§ **WHAT YOU WILL DO**: From the first line to the last, write out the records below exactly as they appear.

§ **GIVEN DATA**:
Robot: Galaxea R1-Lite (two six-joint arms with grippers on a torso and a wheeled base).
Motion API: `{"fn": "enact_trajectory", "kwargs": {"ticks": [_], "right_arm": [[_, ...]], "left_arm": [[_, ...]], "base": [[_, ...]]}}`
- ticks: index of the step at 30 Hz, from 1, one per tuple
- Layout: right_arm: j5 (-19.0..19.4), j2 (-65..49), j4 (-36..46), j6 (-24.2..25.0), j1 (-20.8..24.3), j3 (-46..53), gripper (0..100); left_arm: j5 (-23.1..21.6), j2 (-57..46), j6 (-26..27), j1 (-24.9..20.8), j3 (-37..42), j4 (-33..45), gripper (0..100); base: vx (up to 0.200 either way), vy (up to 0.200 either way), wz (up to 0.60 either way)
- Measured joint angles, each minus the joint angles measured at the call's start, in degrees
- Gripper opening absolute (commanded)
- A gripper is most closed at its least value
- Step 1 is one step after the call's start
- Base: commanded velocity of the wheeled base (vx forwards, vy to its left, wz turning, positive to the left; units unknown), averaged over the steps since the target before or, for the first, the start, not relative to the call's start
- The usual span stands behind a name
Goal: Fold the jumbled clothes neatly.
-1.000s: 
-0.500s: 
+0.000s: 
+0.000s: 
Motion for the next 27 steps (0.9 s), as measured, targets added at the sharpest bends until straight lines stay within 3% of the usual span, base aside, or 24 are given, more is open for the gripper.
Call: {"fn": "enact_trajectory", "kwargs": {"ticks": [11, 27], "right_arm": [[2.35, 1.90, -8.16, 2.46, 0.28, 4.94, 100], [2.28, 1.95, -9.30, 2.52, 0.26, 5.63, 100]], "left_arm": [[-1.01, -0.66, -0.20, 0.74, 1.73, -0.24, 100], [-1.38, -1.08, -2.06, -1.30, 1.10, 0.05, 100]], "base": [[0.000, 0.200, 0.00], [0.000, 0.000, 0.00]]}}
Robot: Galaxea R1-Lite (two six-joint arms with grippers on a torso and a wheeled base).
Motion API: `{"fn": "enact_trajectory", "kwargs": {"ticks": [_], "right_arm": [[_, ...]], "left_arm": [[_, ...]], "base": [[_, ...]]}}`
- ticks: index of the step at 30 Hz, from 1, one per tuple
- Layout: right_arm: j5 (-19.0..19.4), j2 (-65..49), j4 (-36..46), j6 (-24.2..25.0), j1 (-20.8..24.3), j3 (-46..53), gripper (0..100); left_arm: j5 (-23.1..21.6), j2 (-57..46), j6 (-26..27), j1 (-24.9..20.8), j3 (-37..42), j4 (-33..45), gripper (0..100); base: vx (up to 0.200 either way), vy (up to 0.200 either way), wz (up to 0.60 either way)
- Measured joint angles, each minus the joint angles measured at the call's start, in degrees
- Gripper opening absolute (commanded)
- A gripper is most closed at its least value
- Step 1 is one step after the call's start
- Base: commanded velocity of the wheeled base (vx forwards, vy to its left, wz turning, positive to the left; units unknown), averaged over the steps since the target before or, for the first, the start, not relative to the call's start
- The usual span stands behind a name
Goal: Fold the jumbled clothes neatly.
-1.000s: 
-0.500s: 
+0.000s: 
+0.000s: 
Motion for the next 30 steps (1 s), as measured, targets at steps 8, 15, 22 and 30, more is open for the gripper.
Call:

§ **ANSWER BOX**:
Robot: Galaxea R1-Lite (two six-joint arms with grippers on a torso and a wheeled base).
Motion API: `{"fn": "enact_trajectory", "kwargs": {"ticks": [_], "right_arm": [[_, ...]], "left_arm": [[_, ...]], "base": [[_, ...]]}}`
- ticks: index of the step at 30 Hz, from 1, one per tuple
- Layout: right_arm: j5 (-19.0..19.4), j2 (-65..49), j4 (-36..46), j6 (-24.2..25.0), j1 (-20.8..24.3), j3 (-46..53), gripper (0..100); left_arm: j5 (-23.1..21.6), j2 (-57..46), j6 (-26..27), j1 (-24.9..20.8), j3 (-37..42), j4 (-33..45), gripper (0..100); base: vx (up to 0.200 either way), vy (up to 0.200 either way), wz (up to 0.60 either way)
- Measured joint angles, each minus the joint angles measured at the call's start, in degrees
- Gripper opening absolute (commanded)
- A gripper is most closed at its least value
- Step 1 is one step after the call's start
- Base: commanded velocity of the wheeled base (vx forwards, vy to its left, wz turning, positive to the left; units unknown), averaged over the steps since the target before or, for the first, the start, not relative to the call's start
- The usual span stands behind a name
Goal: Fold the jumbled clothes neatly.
-1.000s: 
-0.500s: 
+0.000s: 
+0.000s: 
Motion for the next 27 steps (0.9 s), as measured, targets added at the sharpest bends until straight lines stay within 3% of the usual span, base aside, or 24 are given, more is open for the gripper.
Call: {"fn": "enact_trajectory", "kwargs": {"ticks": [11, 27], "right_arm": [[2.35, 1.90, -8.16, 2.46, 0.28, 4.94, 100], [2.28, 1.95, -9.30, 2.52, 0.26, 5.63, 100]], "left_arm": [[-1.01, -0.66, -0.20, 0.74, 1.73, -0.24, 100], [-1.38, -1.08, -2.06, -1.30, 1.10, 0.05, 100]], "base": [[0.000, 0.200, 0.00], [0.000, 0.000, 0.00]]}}
Robot: Galaxea R1-Lite (two six-joint arms with grippers on a torso and a wheeled base).
Motion API: `{"fn": "enact_trajectory", "kwargs": {"ticks": [_], "right_arm": [[_, ...]], "left_arm": [[_, ...]], "base": [[_, ...]]}}`
- ticks: index of the step at 30 Hz, from 1, one per tuple
- Layout: right_arm: j5 (-19.0..19.4), j2 (-65..49), j4 (-36..46), j6 (-24.2..25.0), j1 (-20.8..24.3), j3 (-46..53), gripper (0..100); left_arm: j5 (-23.1..21.6), j2 (-57..46), j6 (-26..27), j1 (-24.9..20.8), j3 (-37..42), j4 (-33..45), gripper (0..100); base: vx (up to 0.200 either way), vy (up to 0.200 either way), wz (up to 0.60 either way)
- Measured joint angles, each minus the joint angles measured at the call's start, in degrees
- Gripper opening absolute (commanded)
- A gripper is most closed at its least value
- Step 1 is one step after the call's start
- Base: commanded velocity of the wheeled base (vx forwards, vy to its left, wz turning, positive to the left; units unknown), averaged over the steps since the target before or, for the first, the start, not relative to the call's start
- The usual span stands behind a name
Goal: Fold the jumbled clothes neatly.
-1.000s: 
-0.500s: 
+0.000s: 
+0.000s: 
Motion for the next 30 steps (1 s), as measured, targets at steps 8, 15, 22 and 30, more is open for the gripper.
Call:

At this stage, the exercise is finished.